Some attitudes in our society are absolutely wrong. I hope my little granddaughters will recognize the great lies listed here:
  1. Men are smarter, have all the power and are more important, so if we want to have influence in the world we should be more like them.
  2. Marriage and family are confining.
  3. Motherhood is menial and a waste of any talented woman's time.
  4. Women are perpetually frazzled and failing.
  5. A woman's value is based on her size, shape, and what she accomplishes outside the home.
--from a talk by Sheri Dew

Some truths I hope my girls will learn from the legacy of their mothers and grandmothers:
  1. By developing the God-given nature to nurture, women have a unique opportunity to change the world.
  2. The influence of a mother has no limit and no end. She can share every aspect of her education and experience in the atmosphere of love she fashions.
  3. Creating a home is a way of creating a world.
  4. Women have abilities beyond their wildest dreams to organize and create.
  5. Women are the soul of a family and a community.
It's been said that women are the survival kit of the human race. That responsibility has been handed down from generation to generation.
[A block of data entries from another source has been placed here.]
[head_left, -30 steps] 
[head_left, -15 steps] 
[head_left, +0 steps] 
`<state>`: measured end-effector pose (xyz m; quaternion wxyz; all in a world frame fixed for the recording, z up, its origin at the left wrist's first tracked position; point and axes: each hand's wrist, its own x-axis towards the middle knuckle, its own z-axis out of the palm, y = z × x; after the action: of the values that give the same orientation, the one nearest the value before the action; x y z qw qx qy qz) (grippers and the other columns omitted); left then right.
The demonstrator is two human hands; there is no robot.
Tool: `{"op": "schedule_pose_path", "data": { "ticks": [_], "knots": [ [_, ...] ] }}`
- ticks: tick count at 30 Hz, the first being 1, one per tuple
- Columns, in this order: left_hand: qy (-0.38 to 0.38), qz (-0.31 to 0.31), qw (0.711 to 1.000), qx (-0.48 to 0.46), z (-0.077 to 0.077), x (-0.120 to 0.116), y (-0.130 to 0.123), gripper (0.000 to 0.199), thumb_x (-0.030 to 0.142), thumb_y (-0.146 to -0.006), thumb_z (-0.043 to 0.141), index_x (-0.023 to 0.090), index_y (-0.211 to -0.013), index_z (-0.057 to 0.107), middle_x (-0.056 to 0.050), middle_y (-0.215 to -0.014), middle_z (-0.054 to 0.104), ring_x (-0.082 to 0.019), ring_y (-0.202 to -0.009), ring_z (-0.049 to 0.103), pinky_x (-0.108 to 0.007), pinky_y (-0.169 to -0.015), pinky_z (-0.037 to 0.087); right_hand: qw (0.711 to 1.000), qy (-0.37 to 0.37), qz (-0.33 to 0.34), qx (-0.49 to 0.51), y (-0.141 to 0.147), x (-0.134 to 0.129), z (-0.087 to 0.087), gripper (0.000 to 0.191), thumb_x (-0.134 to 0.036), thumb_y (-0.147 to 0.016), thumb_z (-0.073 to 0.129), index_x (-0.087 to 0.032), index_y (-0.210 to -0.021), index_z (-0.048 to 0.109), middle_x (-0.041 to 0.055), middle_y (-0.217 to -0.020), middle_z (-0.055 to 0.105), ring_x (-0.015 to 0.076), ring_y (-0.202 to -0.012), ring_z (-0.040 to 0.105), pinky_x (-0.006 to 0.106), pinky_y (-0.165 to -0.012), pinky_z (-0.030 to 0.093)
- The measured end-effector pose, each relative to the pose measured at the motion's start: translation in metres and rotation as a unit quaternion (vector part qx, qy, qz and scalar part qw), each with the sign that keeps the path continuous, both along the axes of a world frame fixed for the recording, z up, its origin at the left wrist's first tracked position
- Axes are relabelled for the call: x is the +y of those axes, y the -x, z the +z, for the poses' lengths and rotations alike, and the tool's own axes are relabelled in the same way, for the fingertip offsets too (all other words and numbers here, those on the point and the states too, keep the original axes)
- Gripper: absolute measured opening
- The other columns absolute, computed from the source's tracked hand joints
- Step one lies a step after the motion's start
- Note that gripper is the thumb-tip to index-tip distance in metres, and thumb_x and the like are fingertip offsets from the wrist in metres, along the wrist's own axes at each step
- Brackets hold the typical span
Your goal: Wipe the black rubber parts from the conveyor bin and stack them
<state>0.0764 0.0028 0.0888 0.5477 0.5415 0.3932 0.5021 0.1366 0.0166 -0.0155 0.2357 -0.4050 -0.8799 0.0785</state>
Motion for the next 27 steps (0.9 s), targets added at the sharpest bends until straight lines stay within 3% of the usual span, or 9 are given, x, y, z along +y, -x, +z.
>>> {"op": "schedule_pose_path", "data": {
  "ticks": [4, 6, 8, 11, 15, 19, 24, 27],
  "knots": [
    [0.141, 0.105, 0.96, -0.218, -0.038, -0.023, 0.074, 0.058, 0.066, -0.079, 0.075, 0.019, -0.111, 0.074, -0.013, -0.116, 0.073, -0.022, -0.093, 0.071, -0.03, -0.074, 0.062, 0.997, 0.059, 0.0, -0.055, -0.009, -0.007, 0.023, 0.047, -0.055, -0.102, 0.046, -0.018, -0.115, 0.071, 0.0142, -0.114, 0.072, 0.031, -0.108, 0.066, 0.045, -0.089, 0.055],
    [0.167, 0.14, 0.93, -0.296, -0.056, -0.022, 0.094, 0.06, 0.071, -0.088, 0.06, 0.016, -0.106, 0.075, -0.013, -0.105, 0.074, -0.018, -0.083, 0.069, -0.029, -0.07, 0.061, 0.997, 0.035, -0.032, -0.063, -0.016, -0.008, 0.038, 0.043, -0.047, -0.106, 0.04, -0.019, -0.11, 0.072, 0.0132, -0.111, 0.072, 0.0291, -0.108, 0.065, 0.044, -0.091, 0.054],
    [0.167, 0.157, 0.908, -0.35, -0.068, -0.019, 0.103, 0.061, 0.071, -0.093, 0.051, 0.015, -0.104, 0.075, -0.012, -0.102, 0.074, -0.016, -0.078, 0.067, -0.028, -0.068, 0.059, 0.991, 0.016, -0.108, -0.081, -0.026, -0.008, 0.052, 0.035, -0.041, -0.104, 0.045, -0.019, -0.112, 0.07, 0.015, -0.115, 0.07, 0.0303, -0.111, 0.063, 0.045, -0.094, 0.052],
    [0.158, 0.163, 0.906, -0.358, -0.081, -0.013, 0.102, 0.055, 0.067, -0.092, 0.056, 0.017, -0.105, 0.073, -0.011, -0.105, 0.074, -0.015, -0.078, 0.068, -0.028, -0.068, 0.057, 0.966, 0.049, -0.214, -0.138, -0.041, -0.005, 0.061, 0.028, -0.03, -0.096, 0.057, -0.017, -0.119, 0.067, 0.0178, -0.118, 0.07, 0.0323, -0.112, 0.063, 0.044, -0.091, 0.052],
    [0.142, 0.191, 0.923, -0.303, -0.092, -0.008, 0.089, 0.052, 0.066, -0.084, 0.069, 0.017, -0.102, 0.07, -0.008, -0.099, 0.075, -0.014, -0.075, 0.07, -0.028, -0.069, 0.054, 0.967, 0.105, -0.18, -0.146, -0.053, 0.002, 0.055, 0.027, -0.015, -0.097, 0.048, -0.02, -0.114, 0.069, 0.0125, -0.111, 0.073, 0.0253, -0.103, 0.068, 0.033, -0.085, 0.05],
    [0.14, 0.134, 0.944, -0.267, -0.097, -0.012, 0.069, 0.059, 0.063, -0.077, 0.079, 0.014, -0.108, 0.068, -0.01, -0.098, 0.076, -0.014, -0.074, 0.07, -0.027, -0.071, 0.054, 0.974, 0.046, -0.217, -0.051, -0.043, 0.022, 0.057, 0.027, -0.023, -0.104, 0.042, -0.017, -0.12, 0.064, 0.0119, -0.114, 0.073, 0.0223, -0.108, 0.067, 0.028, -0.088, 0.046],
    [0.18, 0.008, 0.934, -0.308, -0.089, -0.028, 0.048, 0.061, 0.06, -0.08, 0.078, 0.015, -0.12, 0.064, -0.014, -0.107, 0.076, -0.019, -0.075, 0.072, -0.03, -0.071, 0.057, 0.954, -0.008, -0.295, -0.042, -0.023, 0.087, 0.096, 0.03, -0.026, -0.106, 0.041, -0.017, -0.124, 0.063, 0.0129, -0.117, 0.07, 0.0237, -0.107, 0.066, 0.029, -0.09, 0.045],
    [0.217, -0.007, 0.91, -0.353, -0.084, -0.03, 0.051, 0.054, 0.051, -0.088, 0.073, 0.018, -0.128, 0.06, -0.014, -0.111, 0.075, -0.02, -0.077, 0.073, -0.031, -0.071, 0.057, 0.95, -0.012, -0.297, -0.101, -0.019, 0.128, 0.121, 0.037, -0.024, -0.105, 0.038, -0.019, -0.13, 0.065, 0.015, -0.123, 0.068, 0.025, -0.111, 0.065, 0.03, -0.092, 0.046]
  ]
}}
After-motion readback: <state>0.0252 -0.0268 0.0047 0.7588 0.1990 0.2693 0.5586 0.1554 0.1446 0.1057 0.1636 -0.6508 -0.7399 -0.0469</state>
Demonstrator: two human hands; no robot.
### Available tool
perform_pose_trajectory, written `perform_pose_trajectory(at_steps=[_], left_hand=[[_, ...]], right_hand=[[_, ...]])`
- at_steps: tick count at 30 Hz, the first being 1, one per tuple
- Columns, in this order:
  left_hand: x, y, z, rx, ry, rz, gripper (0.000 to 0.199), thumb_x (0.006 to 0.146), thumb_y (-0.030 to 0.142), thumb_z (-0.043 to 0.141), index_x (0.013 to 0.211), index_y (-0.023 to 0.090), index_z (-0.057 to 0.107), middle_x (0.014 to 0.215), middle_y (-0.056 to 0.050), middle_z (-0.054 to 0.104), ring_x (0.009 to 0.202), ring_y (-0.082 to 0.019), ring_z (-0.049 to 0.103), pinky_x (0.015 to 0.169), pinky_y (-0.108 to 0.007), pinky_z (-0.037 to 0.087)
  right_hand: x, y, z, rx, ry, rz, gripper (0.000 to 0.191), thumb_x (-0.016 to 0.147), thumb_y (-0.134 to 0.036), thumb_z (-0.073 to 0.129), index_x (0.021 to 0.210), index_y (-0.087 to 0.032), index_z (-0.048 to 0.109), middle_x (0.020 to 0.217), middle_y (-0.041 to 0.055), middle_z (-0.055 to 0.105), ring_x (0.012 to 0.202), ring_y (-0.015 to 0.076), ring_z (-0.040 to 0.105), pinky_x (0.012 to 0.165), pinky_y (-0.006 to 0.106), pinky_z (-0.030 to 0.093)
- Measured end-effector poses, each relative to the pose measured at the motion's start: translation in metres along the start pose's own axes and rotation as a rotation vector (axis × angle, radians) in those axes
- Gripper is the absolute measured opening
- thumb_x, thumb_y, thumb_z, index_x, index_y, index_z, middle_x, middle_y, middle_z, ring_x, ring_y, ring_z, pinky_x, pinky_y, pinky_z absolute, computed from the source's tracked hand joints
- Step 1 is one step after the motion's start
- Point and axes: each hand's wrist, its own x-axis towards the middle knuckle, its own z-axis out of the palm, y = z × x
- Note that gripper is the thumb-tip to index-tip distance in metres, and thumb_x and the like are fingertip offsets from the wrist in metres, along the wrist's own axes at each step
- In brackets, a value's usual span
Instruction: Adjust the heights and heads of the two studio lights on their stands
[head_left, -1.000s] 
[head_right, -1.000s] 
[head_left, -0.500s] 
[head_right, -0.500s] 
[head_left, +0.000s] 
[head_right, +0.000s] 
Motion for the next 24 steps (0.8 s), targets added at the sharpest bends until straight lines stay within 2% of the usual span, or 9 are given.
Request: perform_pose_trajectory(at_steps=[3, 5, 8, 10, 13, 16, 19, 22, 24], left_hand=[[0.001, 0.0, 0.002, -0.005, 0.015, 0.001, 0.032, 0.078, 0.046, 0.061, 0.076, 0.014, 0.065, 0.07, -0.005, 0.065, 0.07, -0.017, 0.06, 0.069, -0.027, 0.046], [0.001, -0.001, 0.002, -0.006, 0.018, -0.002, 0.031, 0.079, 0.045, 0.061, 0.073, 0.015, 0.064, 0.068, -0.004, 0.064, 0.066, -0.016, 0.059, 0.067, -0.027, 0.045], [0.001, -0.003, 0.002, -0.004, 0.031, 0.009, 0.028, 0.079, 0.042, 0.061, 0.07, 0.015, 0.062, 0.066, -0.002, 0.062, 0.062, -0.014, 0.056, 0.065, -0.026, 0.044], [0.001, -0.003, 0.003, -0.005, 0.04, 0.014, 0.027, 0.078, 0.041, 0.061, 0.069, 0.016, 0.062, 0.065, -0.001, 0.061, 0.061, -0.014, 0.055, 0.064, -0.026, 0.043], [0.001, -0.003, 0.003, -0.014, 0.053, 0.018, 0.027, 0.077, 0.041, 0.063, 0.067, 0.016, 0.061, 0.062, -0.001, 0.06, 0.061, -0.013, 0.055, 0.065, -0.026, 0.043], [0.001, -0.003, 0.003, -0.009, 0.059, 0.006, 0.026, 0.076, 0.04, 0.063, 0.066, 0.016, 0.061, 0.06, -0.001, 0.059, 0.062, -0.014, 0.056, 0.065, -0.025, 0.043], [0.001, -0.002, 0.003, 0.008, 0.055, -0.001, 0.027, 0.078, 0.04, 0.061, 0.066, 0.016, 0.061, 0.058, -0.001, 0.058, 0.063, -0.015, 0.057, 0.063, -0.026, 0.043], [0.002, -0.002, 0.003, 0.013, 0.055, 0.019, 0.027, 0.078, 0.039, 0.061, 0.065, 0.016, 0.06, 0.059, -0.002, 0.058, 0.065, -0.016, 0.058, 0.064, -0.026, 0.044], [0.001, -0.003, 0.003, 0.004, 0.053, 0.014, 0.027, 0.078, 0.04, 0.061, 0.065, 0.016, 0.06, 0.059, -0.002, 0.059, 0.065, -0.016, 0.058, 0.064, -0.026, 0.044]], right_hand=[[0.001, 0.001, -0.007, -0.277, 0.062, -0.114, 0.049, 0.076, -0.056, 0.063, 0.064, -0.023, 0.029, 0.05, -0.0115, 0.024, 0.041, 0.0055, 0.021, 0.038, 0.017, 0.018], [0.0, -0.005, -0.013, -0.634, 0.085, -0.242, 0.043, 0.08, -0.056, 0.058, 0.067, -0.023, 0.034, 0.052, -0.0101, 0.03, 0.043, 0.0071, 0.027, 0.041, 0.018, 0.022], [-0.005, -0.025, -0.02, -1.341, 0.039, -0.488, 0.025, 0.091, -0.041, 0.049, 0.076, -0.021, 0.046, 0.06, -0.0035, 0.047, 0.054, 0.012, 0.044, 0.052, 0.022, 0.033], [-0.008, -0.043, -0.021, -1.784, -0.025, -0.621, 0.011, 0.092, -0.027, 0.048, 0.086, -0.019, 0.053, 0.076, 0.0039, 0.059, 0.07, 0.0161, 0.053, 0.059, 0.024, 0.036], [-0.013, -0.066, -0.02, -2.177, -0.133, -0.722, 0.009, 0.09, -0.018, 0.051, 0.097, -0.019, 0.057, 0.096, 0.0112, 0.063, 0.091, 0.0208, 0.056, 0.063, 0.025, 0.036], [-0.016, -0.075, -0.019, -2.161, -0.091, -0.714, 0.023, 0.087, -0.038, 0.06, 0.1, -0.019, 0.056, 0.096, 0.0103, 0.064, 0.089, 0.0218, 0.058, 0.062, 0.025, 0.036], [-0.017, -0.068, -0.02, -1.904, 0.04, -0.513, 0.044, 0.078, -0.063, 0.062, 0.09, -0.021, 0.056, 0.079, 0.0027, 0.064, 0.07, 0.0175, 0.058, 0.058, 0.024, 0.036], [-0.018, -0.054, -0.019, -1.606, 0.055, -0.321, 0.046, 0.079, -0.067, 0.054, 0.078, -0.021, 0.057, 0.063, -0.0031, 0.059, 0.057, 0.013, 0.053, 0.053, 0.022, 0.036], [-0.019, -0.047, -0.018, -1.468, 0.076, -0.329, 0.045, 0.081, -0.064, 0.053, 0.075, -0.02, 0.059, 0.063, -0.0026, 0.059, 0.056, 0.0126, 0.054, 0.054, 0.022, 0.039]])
I think it's something inside us!

Now it's your turn~

Comment, blog, or think about these questions:
  1. What is the main responsibility of a mother?
  2. What was your decision to be a mother, or not to be a mother, based on?
  3. How do you think the role of motherhood has changed since you were a child?
  4. Is that good or bad?
  5. How do you feel about the role of motherhood personally?

Write down how you feel about the big questions for your posterity. What's written down becomes the history future generations will search for. Let your story be part of their understanding.